蕭蘭的背影僵了一下。
「不。」短暫的停頓,他重重吐了口氣,「我是來贖罪的。」
改變一個人的劣根性需要多久?
在改變之後是否能夠抵抗住新的誘惑?
蕭蘭在面對貴妃的那一刻,他看著對方的眼睛,聽到對方用輕飄飄的語氣說「那你只能去死了」,明白她切實擁有做到這句話的能力。
那樣的視線,那樣的自信和威勢讓蕭蘭真切地感受到了生命被拿捏住的恐懼。
與此同時,也再度催生了他心底的不甘。
是啊,又是他。
憑什麼都是他?
他又要遭遇這一切了?他在軍部歷練那麼久,拋棄過去的自己,徹底變成新的一種人,就是為了再次遭受這種被別人拿捏的威脅嗎?
他沒有朋友了,也不再有過去。他視安德烈為目標,卻不知道在安德烈眼裡他算什麼。他徘徊在兩種選擇之間,像一隻和自己做鬥爭的困獸,貴妃是條美人蛇,攀附在他的耳邊和他說。
你沒得選,而且你現在一無所有,又在掙扎什麼呢?聽我的話,讓我給你……未來。
蕭蘭聽到自己名為理智的神經斷裂前的哀嚎,但是那太輕微了。
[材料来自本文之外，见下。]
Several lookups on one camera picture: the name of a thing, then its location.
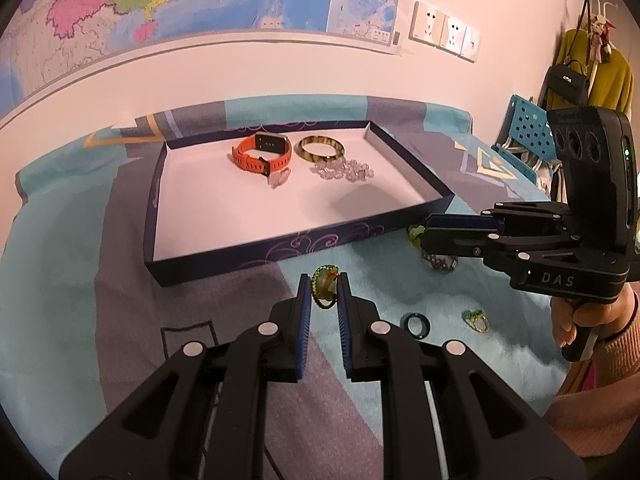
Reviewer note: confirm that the pink white hanging ornament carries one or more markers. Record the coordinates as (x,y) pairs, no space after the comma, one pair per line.
(600,30)

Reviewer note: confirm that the white wall switch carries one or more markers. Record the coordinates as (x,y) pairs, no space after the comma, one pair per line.
(472,45)

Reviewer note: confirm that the pink pendant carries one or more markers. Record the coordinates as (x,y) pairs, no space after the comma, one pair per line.
(277,180)

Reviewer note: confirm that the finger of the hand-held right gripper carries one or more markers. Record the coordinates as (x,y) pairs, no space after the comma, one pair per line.
(455,242)
(455,220)

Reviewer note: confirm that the teal grey patterned blanket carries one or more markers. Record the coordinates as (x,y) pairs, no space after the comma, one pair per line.
(75,260)

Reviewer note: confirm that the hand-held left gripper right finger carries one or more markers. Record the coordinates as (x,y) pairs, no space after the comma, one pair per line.
(345,330)

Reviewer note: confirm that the black handbag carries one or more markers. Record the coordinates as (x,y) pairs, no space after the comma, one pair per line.
(565,82)

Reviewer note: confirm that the person's right hand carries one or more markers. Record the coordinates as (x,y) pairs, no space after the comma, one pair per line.
(607,315)

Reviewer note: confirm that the dark blue box tray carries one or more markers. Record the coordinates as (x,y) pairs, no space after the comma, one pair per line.
(225,220)

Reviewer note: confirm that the white coat rack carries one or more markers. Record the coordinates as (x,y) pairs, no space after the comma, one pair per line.
(592,2)

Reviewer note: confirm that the yellow garment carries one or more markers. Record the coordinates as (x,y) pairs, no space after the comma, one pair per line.
(617,80)

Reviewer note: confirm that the blue perforated plastic chair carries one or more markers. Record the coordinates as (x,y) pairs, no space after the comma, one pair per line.
(525,125)

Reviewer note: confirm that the tortoise green bangle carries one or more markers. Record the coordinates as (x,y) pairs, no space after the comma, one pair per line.
(306,152)

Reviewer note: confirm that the orange smart watch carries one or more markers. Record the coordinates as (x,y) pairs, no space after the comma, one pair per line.
(245,157)

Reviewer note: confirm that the white wall socket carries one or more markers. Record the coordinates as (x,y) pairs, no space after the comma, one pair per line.
(454,34)
(426,22)

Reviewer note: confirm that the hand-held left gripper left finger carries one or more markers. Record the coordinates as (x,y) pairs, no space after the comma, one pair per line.
(302,330)

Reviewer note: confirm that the person's right forearm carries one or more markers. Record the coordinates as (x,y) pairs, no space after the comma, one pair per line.
(600,410)

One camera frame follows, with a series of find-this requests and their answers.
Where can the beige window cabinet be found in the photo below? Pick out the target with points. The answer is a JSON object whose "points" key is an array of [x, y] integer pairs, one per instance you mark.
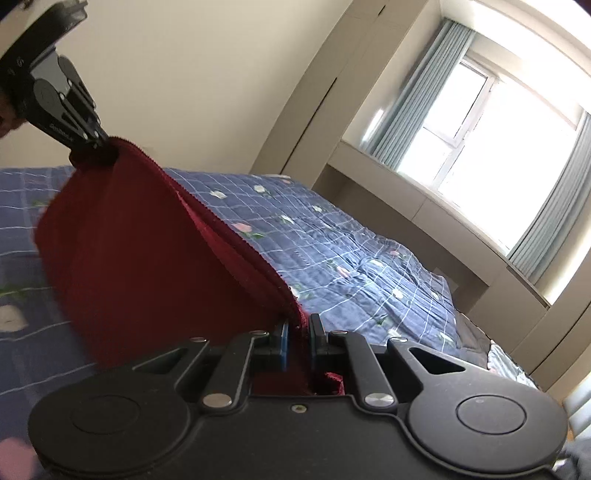
{"points": [[406, 198]]}

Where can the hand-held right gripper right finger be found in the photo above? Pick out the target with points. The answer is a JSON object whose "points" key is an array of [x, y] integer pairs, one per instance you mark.
{"points": [[317, 344]]}

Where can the window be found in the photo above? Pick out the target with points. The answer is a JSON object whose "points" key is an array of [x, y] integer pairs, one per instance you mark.
{"points": [[485, 138]]}

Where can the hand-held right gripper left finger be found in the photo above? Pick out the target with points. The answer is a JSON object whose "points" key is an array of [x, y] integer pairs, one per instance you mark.
{"points": [[280, 346]]}

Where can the grey bed sheet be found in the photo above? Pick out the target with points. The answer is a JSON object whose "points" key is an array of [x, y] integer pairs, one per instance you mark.
{"points": [[473, 341]]}

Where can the light blue curtain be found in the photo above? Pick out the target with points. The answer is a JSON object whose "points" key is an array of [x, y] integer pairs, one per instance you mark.
{"points": [[558, 217], [415, 101]]}

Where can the pink mat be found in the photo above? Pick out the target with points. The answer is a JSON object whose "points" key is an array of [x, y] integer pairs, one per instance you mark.
{"points": [[14, 459]]}

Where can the grey padded headboard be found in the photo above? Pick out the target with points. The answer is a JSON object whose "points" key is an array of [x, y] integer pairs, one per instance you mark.
{"points": [[579, 406]]}

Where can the dark red long-sleeve shirt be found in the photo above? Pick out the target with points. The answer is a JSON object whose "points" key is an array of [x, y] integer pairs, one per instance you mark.
{"points": [[138, 277]]}

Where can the beige wardrobe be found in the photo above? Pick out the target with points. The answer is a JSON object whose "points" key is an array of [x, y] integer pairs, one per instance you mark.
{"points": [[314, 92], [540, 332]]}

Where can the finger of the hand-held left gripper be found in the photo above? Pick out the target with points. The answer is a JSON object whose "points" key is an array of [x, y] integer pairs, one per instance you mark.
{"points": [[81, 97], [55, 110]]}

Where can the blue checked floral quilt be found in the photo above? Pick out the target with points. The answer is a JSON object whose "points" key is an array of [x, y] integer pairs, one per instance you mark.
{"points": [[346, 258]]}

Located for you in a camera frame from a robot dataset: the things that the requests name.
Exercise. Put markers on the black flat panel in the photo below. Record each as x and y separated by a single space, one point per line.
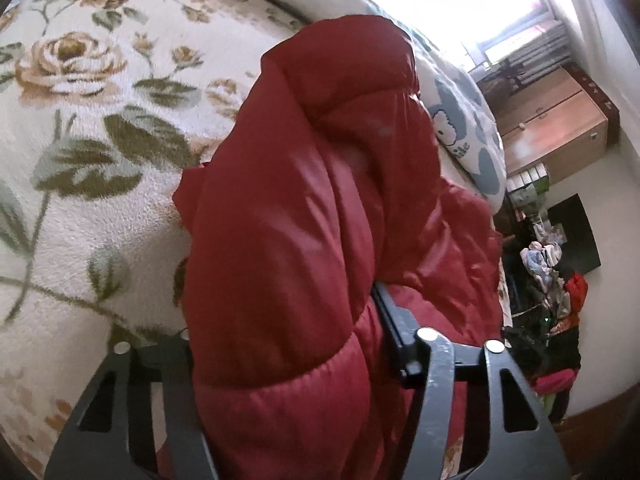
577 232

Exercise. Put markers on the red quilted coat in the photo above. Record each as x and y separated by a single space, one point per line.
320 240

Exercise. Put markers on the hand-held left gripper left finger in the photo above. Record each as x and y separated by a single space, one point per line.
172 360

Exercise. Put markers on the blue cartoon print comforter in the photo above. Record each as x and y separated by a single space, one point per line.
465 125

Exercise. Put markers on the green and white boxes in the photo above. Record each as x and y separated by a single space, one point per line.
529 185

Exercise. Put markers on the wooden cabinet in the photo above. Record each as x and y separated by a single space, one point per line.
550 125

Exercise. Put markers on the pile of mixed clothes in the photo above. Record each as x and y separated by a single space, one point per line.
547 305

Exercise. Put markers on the floral bed blanket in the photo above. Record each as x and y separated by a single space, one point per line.
95 160

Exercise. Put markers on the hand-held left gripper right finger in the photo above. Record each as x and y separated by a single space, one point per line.
396 327

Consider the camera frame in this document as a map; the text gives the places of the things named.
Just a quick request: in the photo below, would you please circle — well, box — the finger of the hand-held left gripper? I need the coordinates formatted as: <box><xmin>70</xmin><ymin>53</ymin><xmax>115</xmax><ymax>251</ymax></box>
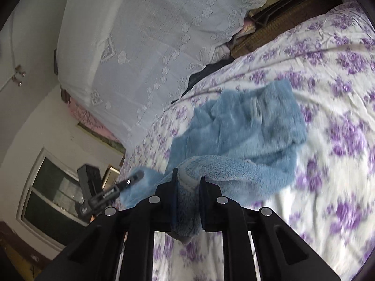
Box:
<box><xmin>88</xmin><ymin>170</ymin><xmax>145</xmax><ymax>209</ymax></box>

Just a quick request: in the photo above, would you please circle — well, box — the blue fleece zip jacket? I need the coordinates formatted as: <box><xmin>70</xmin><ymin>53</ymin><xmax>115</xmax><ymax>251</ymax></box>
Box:
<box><xmin>119</xmin><ymin>80</ymin><xmax>307</xmax><ymax>243</ymax></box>

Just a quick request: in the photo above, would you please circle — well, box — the purple floral bed sheet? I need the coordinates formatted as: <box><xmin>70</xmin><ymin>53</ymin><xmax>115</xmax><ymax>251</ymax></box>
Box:
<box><xmin>116</xmin><ymin>1</ymin><xmax>375</xmax><ymax>281</ymax></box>

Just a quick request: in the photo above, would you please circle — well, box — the dark cloth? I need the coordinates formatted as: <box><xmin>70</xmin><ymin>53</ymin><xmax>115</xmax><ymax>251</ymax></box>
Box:
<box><xmin>171</xmin><ymin>61</ymin><xmax>235</xmax><ymax>105</ymax></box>

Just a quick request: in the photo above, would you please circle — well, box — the white wall cable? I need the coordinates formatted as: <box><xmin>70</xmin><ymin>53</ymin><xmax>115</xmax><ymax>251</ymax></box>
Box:
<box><xmin>0</xmin><ymin>15</ymin><xmax>26</xmax><ymax>92</ymax></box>

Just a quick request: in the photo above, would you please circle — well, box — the white lace cover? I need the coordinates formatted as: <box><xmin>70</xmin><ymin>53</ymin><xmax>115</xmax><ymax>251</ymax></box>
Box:
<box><xmin>57</xmin><ymin>0</ymin><xmax>268</xmax><ymax>150</ymax></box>

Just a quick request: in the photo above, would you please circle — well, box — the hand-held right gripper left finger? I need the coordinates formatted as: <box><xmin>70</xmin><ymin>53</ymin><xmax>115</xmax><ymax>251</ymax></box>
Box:
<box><xmin>41</xmin><ymin>168</ymin><xmax>179</xmax><ymax>281</ymax></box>

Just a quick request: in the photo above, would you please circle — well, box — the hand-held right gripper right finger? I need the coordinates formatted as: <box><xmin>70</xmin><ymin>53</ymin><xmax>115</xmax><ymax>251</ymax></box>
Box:
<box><xmin>199</xmin><ymin>176</ymin><xmax>342</xmax><ymax>281</ymax></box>

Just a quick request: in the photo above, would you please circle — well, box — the pink floral cloth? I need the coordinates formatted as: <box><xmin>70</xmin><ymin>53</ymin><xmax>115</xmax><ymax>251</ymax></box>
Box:
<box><xmin>67</xmin><ymin>98</ymin><xmax>120</xmax><ymax>144</ymax></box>

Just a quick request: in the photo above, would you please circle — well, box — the brown woven mat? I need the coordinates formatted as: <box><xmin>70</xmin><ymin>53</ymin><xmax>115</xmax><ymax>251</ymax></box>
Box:
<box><xmin>231</xmin><ymin>0</ymin><xmax>349</xmax><ymax>59</ymax></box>

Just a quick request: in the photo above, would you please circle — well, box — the white framed window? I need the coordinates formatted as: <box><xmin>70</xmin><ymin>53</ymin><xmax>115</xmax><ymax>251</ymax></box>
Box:
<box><xmin>16</xmin><ymin>148</ymin><xmax>124</xmax><ymax>244</ymax></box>

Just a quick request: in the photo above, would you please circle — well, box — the gold picture frame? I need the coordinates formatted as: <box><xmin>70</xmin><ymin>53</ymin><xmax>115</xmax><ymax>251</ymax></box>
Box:
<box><xmin>101</xmin><ymin>165</ymin><xmax>121</xmax><ymax>187</ymax></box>

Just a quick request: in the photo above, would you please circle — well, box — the grey white cloth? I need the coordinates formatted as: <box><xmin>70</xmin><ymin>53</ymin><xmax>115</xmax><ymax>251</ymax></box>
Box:
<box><xmin>215</xmin><ymin>42</ymin><xmax>235</xmax><ymax>59</ymax></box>

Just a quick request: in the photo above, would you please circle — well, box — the dark wooden frame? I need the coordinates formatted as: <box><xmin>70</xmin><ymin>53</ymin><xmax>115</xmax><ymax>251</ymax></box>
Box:
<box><xmin>77</xmin><ymin>121</ymin><xmax>125</xmax><ymax>155</ymax></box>

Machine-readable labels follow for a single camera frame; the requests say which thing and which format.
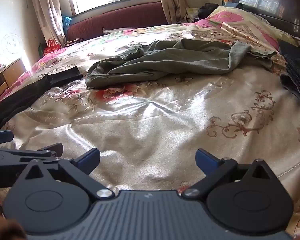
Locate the wooden cabinet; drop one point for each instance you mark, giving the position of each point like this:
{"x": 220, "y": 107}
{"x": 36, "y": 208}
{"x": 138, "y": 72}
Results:
{"x": 7, "y": 77}

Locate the maroon upholstered bench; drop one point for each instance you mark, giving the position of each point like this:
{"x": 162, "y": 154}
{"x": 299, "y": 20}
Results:
{"x": 115, "y": 18}

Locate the beige curtain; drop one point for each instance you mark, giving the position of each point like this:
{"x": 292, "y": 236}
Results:
{"x": 172, "y": 0}
{"x": 48, "y": 12}

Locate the red gift bag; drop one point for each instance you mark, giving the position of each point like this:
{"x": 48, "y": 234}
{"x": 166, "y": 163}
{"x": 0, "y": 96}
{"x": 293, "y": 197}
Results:
{"x": 52, "y": 47}

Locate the blue plastic bag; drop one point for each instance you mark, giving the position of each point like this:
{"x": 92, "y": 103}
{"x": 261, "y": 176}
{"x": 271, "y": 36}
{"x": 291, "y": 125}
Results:
{"x": 66, "y": 22}

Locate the navy folded garment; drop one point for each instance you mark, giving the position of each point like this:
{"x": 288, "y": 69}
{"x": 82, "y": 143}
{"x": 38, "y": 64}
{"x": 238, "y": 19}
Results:
{"x": 290, "y": 47}

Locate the dark cloth bundle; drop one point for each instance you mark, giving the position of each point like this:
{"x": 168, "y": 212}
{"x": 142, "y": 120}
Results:
{"x": 207, "y": 10}

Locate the white cloth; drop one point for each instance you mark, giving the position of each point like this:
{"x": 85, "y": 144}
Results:
{"x": 112, "y": 30}

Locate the pink floral folded quilt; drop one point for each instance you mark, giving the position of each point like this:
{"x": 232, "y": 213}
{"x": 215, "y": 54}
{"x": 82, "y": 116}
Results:
{"x": 240, "y": 22}

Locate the dark wooden headboard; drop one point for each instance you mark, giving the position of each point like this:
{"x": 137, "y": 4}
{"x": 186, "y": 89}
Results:
{"x": 272, "y": 0}

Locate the brown fuzzy sleeve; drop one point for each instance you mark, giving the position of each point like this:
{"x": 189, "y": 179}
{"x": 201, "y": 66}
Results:
{"x": 5, "y": 226}

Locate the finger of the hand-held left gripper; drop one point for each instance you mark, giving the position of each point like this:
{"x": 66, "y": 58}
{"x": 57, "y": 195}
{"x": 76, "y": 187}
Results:
{"x": 43, "y": 152}
{"x": 1, "y": 136}

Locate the black pants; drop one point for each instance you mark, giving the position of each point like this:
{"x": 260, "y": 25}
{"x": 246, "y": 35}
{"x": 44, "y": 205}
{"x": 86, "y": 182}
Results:
{"x": 22, "y": 95}

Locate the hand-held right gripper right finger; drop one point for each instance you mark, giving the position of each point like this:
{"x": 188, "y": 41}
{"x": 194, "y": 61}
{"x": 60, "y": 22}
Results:
{"x": 204, "y": 159}

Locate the stack of black folded clothes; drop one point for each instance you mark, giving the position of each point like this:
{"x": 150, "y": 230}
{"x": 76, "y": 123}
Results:
{"x": 298, "y": 77}

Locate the floral satin bedspread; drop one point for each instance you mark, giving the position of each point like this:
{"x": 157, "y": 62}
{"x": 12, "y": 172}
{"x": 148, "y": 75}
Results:
{"x": 165, "y": 120}

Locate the grey-green pants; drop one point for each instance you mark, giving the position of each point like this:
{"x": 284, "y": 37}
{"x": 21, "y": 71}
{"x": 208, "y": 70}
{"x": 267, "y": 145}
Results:
{"x": 170, "y": 60}

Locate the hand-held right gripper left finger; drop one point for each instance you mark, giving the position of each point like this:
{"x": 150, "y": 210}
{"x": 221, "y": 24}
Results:
{"x": 88, "y": 158}

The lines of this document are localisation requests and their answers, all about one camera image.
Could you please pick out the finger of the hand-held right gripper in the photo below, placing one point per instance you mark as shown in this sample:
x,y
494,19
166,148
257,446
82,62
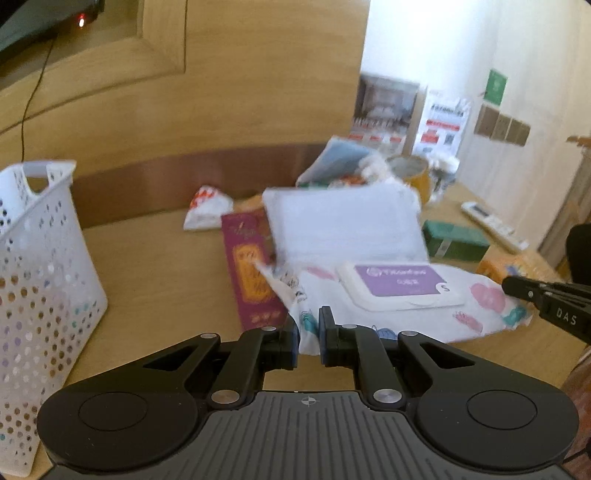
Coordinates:
x,y
521,288

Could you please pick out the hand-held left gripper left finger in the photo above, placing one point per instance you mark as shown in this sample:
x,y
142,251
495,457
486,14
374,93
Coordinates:
x,y
294,346

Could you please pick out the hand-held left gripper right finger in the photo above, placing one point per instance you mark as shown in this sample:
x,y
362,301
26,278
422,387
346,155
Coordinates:
x,y
324,339

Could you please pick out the maroon gold printed booklet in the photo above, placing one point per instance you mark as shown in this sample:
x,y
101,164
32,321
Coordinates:
x,y
251,286

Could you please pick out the glove packet purple label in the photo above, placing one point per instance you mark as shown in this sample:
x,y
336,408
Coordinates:
x,y
401,281

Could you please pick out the clear bag of white gloves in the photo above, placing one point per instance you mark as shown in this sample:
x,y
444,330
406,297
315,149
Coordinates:
x,y
341,221

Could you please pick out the white perforated plastic basket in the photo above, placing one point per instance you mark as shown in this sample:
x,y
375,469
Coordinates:
x,y
46,277

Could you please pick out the wooden desktop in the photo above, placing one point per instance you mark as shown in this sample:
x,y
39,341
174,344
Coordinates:
x,y
152,277

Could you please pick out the orange brick toy box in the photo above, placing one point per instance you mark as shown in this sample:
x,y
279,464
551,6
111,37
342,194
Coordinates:
x,y
503,268

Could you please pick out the white remote control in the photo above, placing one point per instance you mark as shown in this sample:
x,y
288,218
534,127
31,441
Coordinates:
x,y
489,221

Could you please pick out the green cardboard box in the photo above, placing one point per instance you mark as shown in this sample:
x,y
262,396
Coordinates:
x,y
457,240

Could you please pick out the yellow cup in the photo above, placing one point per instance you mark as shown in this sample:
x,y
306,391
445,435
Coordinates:
x,y
422,182

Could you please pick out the white red snack packet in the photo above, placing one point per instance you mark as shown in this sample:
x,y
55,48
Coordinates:
x,y
205,207

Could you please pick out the blue face mask packet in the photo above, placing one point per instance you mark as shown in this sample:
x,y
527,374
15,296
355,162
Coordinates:
x,y
337,159

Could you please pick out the acrylic sign with red labels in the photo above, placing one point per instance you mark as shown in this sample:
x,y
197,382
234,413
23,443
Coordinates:
x,y
443,122

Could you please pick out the acrylic sign with room photo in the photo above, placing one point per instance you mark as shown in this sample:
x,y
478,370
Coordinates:
x,y
385,101

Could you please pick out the black flat television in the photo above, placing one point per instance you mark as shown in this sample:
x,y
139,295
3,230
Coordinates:
x,y
27,27

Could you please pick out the bronze wall socket plate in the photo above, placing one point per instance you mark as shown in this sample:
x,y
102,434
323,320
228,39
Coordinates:
x,y
501,126
485,120
513,130
523,134

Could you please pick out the green wall sticker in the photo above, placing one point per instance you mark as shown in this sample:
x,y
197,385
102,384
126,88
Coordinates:
x,y
496,85

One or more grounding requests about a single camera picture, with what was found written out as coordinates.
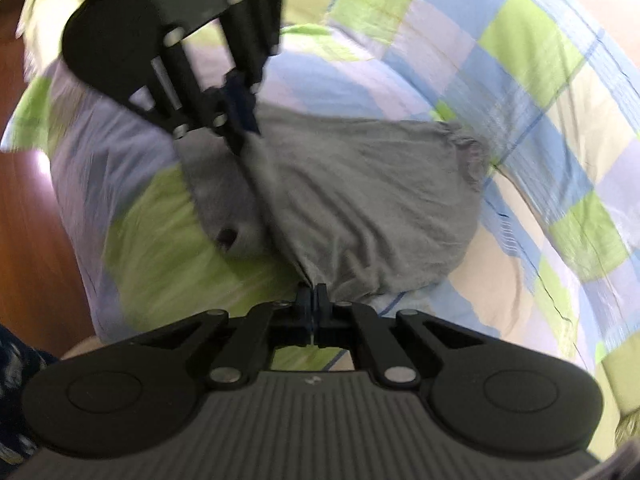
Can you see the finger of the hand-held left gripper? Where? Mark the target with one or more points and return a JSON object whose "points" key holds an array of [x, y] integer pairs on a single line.
{"points": [[245, 110], [197, 92]]}

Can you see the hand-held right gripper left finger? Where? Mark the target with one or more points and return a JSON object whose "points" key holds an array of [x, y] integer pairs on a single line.
{"points": [[306, 305]]}

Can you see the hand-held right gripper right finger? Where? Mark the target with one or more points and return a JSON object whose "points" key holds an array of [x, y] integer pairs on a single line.
{"points": [[321, 305]]}

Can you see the grey garment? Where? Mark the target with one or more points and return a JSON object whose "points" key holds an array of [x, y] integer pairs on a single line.
{"points": [[360, 200]]}

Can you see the checked blue green sheet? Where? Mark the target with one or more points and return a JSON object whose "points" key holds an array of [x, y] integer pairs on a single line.
{"points": [[525, 60]]}

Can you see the person's patterned dark trouser leg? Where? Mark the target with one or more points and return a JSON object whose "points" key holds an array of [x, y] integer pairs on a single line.
{"points": [[20, 385]]}
更重的是血液加速流動的聲音,是眼前一片混沌里隱隱約約的光,那代表了貴妃為他所畫的藍圖,蕭蘭知道自己做好決定了。
按照貴妃的指示,一切都順利得不可思議,沒有任何人或者事來阻礙他,他失去了任何半途而廢的理由。
但把法安跨越數個星球帶到這裡,他將對方交到弗蘭多手上,走出了那間地下室,卻鬼使神差地停在了門外。
他站在門外等,沒有離開,甚至並不明白自己為什麼不走。他等到裡面傳來動靜,避開,看著法安被拖出來,然後無聲地跟上去。
蕭蘭在觀眾席的末端,隱在一面牆後。他聽到弗蘭多瘋狂的笑聲,病態的規則,他知道這不是正確的,但一切與他無關。
他已經做了選擇,他為了前途把自己和他們劃為一類,事已至此,沒有什麼好猶豫的了。
他應該走,立刻就走。回到主星,躲進貴妃事先為他準備好的避風港。
但他動不了。
腳下像是生了根,蕭蘭能感覺到自己渾身的骨骼都在噼啪作響,他的身體好像撕裂成了兩半,一個叫囂著走,一個吶喊著留。
——直到法安的沙啞的嘶喊傳進大腦,剎那間貫穿了他的雙耳,寒意從一點起往四周蔓延。混沌的大腦撥雲見日,他在腦海中浮現的回憶里終於意識到自己做了什麼選擇。
夜幕,月光。難得溫和的安德烈。